Lilleduil pulled the silk gauze from over her eyes, since she was safely under the cover of the trees, and looked up the hill at Akûltot. Yes, the goblin settlement had spread further than the border she’d noted the last time she’d been up here, creeping like some leprous fungal growth down the slope. The goblin activity was subdued in the bright daylight, but there was still some bustle in the camps.
It was simple, really. When Lord Ambassador Parnard expressed his concerns about goblins rising to overwhelm the valley and one was the only member of the Warband present, then one was obligated to bring such concerns to one’s superiors. And when one couldn’t find said superiors, the next best thing to do was to check things out for oneself, to determine the nature and extent of the threat.

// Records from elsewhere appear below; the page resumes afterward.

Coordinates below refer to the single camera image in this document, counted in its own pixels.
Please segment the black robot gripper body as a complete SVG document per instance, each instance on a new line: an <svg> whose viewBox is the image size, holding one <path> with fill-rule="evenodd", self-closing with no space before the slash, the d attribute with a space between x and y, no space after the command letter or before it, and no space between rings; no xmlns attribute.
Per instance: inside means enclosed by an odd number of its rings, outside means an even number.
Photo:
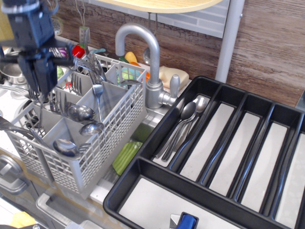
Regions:
<svg viewBox="0 0 305 229"><path fill-rule="evenodd" d="M4 0L1 13L7 16L12 37L1 38L0 46L21 50L21 56L35 61L52 58L56 65L72 65L72 45L56 40L52 15L59 9L55 1L54 8L46 0ZM65 48L67 57L59 57L58 48Z"/></svg>

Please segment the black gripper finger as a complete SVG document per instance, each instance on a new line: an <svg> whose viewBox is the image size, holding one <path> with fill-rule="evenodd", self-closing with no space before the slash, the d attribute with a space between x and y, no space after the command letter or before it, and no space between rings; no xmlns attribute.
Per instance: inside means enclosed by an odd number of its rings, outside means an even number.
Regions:
<svg viewBox="0 0 305 229"><path fill-rule="evenodd" d="M26 59L25 56L19 56L18 64L30 88L33 91L38 92L38 81L35 74L33 61Z"/></svg>
<svg viewBox="0 0 305 229"><path fill-rule="evenodd" d="M34 70L41 94L48 94L57 84L57 65L52 58L37 59Z"/></svg>

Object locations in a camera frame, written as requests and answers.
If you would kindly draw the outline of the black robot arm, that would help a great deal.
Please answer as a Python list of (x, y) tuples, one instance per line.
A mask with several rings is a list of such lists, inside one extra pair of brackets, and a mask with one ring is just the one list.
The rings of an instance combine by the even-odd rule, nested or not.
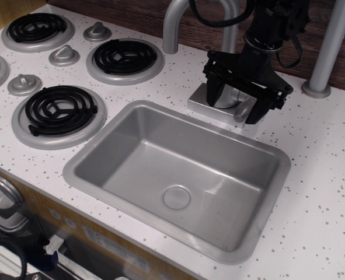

Which was why Lilleduil had been up in the Hithaeglirs for several days now, slipping quietly up and down valleys to spy in the more conventional manner and listening as well to the creatures of the wild, who told their own tale of doom. No, she was not a scout, but she had wandered alone in many lands, and one who had become kin to the Lossoth knew well how to handle herself in snow, particularly when said Lossoth had gifted her with the undergarments made of the precious downy undercoat of the Aurochs. Between those and the spider silk next to her skin and the fur lined coat, she was almost too warm, even with the cold camps she‘d been keeping.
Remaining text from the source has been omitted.